Metropolitan News-Enterprise

 

Friday, April 12, 2002

 

Page 1

 

Bill to Outlaw Posting of Judges’ Addresses on Internet Draws Fire

 

By ROBERT GREENE, Staff Writer

 

Open-government advocates yesterday expressed concern over a bill, authored by a Los Angeles Superior Court judge and backed by county bar leaders, to bar posting the home addresses and phone numbers of judges, police officers and elected officials on the Internet.

County Bar trustees on Wednesday voted to support Assembly Bill 2238, which was authored by Los Angeles Superior Court Judge James Brandlin, a former prosecutor and deputy sheriff who said he wanted to protect officials whose families could be targeted by angry suspects, defendants and others.

The proposal is scheduled to be heard in committee in Sacramento Tuesday.

The bill originally focused on World Wide Web listings of public officials’ home addresses and telephone numbers and would have criminalized such postings if they were made with the intent to harass or injure the officials or their families.

But in its most recent form, the bill would permit a wide range of “public safety officials,” including police officers, judges, even city council members, to make a demand on any business or individual person in the state who has their family’s home address and telephone number delete it from their records.

First Amendment

Terry Francke, general counsel of the California First Amendment Coalition, called the proposal “a frontal violation of the First Amendment.”

“It allows someone to come to your newspaper and order you to purge that information from your files, and if you don’t do it it’s a misdemeanor,” Francke said. “And it applies to anyone who has obtained that information for any purpose no matter how lawfully they got it or how innocently they intend to use it.”

Francke added that the Internet provisions were “underinclusive,” because they make a particular conduct—posting data on a website with intent to harass or harm—illegal only if it is targeted at a narrow class of people—public safety and elected officials.

“Why is the protection limited to them when they have such criminal intent?” Francke asked. “They make it seem like those people are uniquely controversial or provocative of enemies, and that is simply not the case.
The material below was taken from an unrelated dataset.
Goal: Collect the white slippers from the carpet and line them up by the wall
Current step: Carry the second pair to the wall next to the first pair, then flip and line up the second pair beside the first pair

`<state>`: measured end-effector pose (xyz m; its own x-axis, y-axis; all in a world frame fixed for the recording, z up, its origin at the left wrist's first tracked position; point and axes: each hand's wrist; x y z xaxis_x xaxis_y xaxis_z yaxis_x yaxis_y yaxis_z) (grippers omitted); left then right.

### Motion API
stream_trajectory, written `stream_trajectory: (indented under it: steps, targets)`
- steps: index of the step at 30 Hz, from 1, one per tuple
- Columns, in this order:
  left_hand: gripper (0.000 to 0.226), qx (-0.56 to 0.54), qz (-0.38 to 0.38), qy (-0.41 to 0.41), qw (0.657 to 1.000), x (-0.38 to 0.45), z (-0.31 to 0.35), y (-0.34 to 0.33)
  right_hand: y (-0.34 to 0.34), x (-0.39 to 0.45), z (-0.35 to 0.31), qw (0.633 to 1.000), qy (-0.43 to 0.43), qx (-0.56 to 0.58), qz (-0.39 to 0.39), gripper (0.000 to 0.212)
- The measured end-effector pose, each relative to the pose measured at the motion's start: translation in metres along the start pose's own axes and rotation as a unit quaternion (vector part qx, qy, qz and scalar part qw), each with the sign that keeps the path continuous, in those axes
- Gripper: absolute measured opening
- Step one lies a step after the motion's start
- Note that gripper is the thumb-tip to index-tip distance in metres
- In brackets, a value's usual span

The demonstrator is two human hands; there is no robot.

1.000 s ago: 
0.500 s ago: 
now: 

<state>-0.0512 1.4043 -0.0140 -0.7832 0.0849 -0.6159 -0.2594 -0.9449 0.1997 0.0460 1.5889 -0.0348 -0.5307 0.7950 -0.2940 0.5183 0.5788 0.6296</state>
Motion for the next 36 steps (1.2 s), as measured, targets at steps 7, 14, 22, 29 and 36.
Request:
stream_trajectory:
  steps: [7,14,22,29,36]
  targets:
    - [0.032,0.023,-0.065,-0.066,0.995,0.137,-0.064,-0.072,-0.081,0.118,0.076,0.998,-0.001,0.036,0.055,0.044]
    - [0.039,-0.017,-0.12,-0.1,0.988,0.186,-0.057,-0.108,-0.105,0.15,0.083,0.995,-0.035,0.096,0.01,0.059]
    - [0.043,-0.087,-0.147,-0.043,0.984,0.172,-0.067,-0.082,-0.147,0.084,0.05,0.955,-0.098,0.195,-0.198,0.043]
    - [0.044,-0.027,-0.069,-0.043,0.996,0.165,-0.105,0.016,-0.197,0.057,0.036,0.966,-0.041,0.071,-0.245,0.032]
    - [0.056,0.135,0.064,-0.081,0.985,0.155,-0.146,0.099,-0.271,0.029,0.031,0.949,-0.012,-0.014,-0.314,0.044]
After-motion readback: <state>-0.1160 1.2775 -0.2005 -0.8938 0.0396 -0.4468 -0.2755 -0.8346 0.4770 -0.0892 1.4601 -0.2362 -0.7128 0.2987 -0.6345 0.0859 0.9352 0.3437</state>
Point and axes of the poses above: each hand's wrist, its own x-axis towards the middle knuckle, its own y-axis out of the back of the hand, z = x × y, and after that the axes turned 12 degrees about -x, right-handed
More journalists are murdered in the U.S. for what they do than judges for what they do.”

Public Availability

Lee Tien, senior staff attorney for the Electronic Frontier Foundation, said he had not read the latest version of the bill, but he criticized any proposal that would make data that is available in print—in telephone books, for example—unavailable on the web.

He added:

“The idea that because of cranks you are going to put in an unenforceable law that removes publicly known information from people’s databanks or Palm Pilots or whatever, that is an atom bomb versus a mosquito situation.”
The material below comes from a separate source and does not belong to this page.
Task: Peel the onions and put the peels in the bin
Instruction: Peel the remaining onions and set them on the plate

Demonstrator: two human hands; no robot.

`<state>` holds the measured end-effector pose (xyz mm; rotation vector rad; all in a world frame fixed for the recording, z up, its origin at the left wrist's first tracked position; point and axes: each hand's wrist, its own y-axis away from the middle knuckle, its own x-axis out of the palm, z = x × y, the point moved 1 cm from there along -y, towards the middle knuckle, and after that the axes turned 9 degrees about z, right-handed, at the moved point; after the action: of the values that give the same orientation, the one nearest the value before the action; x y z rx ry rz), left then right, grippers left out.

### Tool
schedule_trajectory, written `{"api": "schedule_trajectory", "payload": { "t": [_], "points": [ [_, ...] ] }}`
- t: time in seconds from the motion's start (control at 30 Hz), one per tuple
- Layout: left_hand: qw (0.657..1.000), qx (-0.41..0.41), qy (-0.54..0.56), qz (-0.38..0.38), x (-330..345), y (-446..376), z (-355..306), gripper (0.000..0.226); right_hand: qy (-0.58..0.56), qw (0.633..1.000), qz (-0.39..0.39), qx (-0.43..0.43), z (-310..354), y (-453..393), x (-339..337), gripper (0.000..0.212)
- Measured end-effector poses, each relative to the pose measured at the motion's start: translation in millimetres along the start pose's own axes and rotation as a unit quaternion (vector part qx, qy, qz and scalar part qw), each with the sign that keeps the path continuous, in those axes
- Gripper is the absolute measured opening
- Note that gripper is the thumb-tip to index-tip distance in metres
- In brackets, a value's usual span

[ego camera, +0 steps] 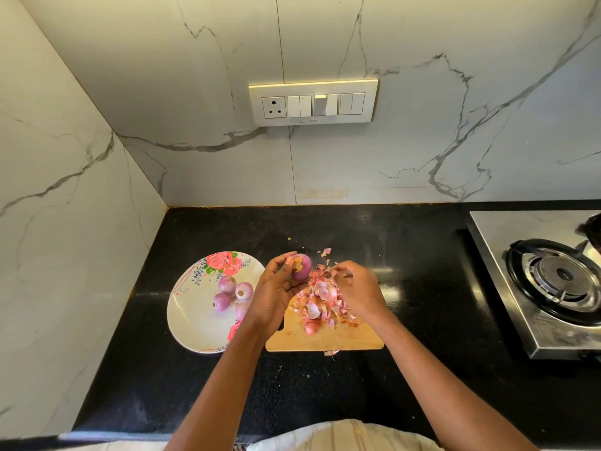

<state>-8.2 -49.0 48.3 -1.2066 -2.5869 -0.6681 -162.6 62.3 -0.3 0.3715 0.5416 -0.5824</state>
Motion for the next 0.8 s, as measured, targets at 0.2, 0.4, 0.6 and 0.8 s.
{"api": "schedule_trajectory", "payload": {
  "t": [0.2, 0.4, 0.6, 0.8],
  "points": [
    [0.998, 0.014, -0.054, 0.012, 1.9, -2.6, -0.7, 0.033, -0.106, 0.990, 0.029, -0.085, 37.7, 7.2, -10.4, 0.026],
    [0.996, 0.008, -0.088, 0.012, 2.6, -6.7, 1.3, 0.036, -0.076, 0.984, 0.036, -0.155, 51.1, 7.7, -9.7, 0.028],
    [0.993, 0.031, -0.110, 0.001, 3.2, -2.4, -6.1, 0.029, -0.086, 0.978, -0.026, -0.186, 55.8, 5.9, -8.1, 0.014],
    [0.996, 0.009, -0.084, -0.012, 11.0, -0.2, 3.8, 0.027, -0.006, 0.974, -0.062, -0.217, 54.4, 8.1, -3.0, 0.008]
  ]
}}
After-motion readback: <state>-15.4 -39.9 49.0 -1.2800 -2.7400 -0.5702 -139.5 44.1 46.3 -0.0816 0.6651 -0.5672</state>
The bill is being carried by Assemblyman Dick Dickerson, R-Redding, a 30-year law enforcement vetean. Neither Dickerson nor Brandlin could be reached yesterday for comment.

Brian Huben, an attorney at the Los Angeles office of Katten, Muchin & Zavis and chair of the County Bar’s Legislation Committee, said the general consensus of his panel was that the balance of issues weighed in favor of protecting public officials and that any restraint on First Amendment rights was reasonable.

Huben brought the measure to the County Bar trustees Wednesday night and it was added to the agenda as an urgency item because of the coming committee hearing in Sacramento. Huben said Brandlin would be testifying at the hearing.

Danette Meyers, a trustee and a Los Angeles deputy district attorney, said she believed it was more likely that deputies, like herself, would be targeted by defendants, rather than elected district attorneys. But the protections apply only to elected officials, judges and commissioners, police chiefs and sheriffs, and public safety officers.

The trustees’ vote to back the measure was unanimous, except for Superior Court Commissioner Melissa Widdifield, who abstained.

The issue highlights the difficulty in balancing constitutional protections against the safety of public officials. The Superior Court is still reeling from the slaying of Commissioner H. George Taylor and his wife three years ago at their home. The case has not been solved.

Earlier this week, a woman was arrested for making threats against Superior Court Judge William Beverly.

The bill has the backing of more than 20 law enforcement groups, the Los Angeles County Board of Supervisors, and other officials who would share in its protections.

No opposition has yet been filed.

“But,” Francke said yesterday, “It looks like we are going to have to file something.”